A teraz piszemy do Ciebie z więzienia. Widzisz, kilka dni temu zaczął padać śnieg. I było bardzo pięknie. I byliśmy bardzo szczęśliwi. W drugi dzień opadów śniegu szkoły były zamknięte, nasi chłopcy zostali w domu i też byli bardzo szczęśliwi. A potem, gdy śnieg poszedł jeszcze mocniej, poszedł jeszcze trudniej, chociaż było go już dużo. W końcu zostaliśmy całkowicie zasypani śniegiem. I nie w sensie „Och, och, jak pięknie, byliśmy pokryte śniegiem”, ale w sensie „Pomocy, nasz jeep nawet nie wyjdzie z łańcuchami na kołach!”. (Mieszkamy we Włoszech, niedaleko Urbino, na samotnym wzgórzu pół mili od najbliższej drogi.)

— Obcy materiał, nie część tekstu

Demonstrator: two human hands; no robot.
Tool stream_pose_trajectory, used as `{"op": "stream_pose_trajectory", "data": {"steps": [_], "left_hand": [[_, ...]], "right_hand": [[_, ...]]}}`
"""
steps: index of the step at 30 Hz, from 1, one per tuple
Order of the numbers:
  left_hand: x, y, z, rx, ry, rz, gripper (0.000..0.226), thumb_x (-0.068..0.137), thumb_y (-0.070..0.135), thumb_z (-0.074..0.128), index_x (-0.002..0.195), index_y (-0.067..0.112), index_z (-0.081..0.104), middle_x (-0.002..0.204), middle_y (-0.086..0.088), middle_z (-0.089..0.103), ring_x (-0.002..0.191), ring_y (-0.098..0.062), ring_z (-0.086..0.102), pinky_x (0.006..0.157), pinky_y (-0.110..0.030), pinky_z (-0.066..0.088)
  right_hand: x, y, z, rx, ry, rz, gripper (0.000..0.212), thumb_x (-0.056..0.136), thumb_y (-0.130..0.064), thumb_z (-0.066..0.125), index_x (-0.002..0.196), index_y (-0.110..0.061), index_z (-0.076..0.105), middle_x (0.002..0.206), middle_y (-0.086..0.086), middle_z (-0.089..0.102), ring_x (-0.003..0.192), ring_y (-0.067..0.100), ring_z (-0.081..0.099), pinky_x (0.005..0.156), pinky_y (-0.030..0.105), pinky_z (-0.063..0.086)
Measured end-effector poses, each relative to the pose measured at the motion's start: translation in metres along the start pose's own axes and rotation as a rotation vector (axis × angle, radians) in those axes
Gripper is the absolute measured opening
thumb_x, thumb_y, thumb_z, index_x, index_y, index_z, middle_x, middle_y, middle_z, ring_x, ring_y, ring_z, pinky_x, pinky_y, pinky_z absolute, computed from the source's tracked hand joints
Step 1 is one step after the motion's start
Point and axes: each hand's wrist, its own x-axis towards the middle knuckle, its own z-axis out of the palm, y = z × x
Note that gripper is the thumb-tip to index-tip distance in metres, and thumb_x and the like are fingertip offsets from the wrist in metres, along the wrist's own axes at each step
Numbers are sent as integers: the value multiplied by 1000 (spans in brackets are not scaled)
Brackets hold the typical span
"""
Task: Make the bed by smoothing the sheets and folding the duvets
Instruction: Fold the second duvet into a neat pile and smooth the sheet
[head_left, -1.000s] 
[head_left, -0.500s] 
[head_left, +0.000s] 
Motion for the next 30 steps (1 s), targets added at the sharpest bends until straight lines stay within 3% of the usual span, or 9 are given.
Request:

Oczywiście powiesz, że możesz wyjść z domu, jeśli założysz mocne buty i wszelkiego rodzaju sprzęt zimowy. Nie, panowie. W naszym przypadku tak jest wysokogruba warstwa śniegu. To śnieg zasłonił frontowe drzwi tuż pod wizjerem, przez co nawet trudno jest wydostać się z domu. To śnieg z wiatrem, doprowadzający dom prawie do kalenicy dachu. I ta cholerna rzecz 1
Słowo zostało użyte w oryginale krwawy(krwawe) i do tego słowa autor daje swoje wyjaśnienie. - Około. tłum.

2
W Wielkiej Brytanii jest to nieformalne wyrażenie szoku (czasami używane w celu zwiększenia emocjonalnego wrażenia). Jak wyjaśnia Oxford English Dictionary, krwawy- nie bluźnierstwo, jak wielu myśli. To wyrażenie narodziło się w XVII wieku, jak nazywano synów arystokratów ( młoda krew)którzy mieli tendencję do upijania się i awanturnictwa. Cóż, skoro zaczęliśmy o tym rozmawiać, powiem, że ta książka została napisana przeze mnie (Brytyjczyka) i dla moich brytyjskich rodaków i dla moich amerykańskich krewnych (wyobraźcie sobie, mam amerykańskich krewnych) ... A dla tych drugich, okresowo wstawiamy uwagi i wyjaśnienia. - Około. automatyczny.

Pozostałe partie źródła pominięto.